Book 4
14
A cet aspect, les Lacédémoniens, désespérés d’un événement qui enfermait leurs guerriers dans l’île, s’élancent tout armés dans la mer, ressaisissent leurs navires et les ramènent à eux. Chacun croit sa coopération nécessaire. Autour des vaisseaux, c’était un épouvantable tumulte. Les deux peuples avaient échangé leur manière de combattre.
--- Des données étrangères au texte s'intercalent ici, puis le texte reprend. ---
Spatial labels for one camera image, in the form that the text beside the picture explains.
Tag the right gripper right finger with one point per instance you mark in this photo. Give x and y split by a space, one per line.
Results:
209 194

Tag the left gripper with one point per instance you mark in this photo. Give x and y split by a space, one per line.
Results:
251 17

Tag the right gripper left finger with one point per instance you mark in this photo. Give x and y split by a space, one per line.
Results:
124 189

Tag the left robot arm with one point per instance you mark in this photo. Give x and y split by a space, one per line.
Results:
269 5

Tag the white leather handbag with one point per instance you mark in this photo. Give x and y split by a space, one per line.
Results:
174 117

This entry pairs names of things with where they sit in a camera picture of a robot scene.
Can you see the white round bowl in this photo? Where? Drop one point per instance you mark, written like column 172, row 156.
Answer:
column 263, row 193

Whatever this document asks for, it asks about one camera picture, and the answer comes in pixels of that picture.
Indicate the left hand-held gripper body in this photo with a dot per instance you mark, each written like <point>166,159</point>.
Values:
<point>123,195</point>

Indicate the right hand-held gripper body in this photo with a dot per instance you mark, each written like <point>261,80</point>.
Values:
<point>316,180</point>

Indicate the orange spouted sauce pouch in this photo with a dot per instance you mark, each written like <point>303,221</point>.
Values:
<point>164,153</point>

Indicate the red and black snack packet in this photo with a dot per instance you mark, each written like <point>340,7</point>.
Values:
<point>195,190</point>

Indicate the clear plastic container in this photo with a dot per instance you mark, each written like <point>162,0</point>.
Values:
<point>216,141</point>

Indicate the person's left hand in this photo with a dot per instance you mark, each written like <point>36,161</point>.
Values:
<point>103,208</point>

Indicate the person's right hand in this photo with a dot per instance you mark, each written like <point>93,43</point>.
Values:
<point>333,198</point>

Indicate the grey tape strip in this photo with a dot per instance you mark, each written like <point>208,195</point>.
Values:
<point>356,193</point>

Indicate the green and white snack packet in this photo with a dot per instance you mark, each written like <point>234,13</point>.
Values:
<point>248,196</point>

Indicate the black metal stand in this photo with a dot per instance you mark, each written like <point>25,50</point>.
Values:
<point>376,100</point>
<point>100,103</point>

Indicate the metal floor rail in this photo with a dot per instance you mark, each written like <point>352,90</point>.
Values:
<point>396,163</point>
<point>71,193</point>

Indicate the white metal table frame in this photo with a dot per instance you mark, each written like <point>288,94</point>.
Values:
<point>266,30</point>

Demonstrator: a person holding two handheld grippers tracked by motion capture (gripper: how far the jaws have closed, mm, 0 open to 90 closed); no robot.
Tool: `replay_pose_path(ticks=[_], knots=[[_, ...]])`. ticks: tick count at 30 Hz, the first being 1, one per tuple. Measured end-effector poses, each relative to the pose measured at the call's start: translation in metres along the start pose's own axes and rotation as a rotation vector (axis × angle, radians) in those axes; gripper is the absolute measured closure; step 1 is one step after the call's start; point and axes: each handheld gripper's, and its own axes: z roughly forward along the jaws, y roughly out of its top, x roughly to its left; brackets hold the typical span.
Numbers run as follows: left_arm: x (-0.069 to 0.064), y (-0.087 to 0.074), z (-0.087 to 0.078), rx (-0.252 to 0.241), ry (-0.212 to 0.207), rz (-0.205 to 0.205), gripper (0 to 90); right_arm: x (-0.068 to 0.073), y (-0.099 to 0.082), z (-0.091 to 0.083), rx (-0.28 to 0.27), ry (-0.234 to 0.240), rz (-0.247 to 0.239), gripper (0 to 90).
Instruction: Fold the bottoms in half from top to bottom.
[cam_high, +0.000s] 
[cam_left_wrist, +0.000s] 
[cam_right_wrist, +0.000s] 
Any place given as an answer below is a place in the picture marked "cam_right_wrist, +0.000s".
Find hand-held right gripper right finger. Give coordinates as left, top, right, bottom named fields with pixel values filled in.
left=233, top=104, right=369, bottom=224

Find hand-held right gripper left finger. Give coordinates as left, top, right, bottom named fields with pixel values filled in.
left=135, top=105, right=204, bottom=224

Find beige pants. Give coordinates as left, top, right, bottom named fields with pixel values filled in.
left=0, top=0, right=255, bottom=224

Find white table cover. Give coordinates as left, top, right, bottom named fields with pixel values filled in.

Les Lacédémoniens, dans leur ardeur et dans leur trouble, livraient, pour ainsi dire, un combat naval sur la terre ferme; tandis que les Athéniens, vainqueurs et désireux de poursuivre leurs avantages, combattaient comme sur terre du haut de leurs vaisseaux.
14
Enfin, après s’être fait mutuellement bien du mal et bien des blessures, on se Sépara. Les Lacédémoniens sauvèrent leurs vaisseaux vides, excepté ceux qui avaient été pris au commencement de l’action. Lorsque les deux partis se furent retirés dans leurs camps, les Athéniens dressèrent un trophée, rendirent les morts et recueillirent les débris des vaisseaux. Ils bloquèrent aussitôt l’île au moyen d’une croisière, pour s’assurer des hommes qui s’y trouvaient renfermés. Les Peloponésiens, qui étaient sur le continent et dont les renforts étaient déjà arrivés de tous côtés, restèrent en place devant Pylos.
15
Quand la nouvelle de ces événements fut parvenue à Sparte, on décida, comme dans les cas de calamité grave, que les magistrats se rendraient au camp, afin de voir les choses par leurs yeux et d’aviser sans aucun délai. Ils reconnurent l’impossibilité de secourir leurs gens. Voulant donc leur épargner le danger de mourir de faim ou d’être accablés par le nombre, ils jugèrent que le mieux était de conclure avec les généraux athéniens, s’ils y consentaient, un armistice au sujet de Pylos, et d’envoyer ensuite des députés à Athènes pour traiter d'un accommodement. Tout leur désir était d’obtenir au plus tôt la délivrance de leurs guerriers.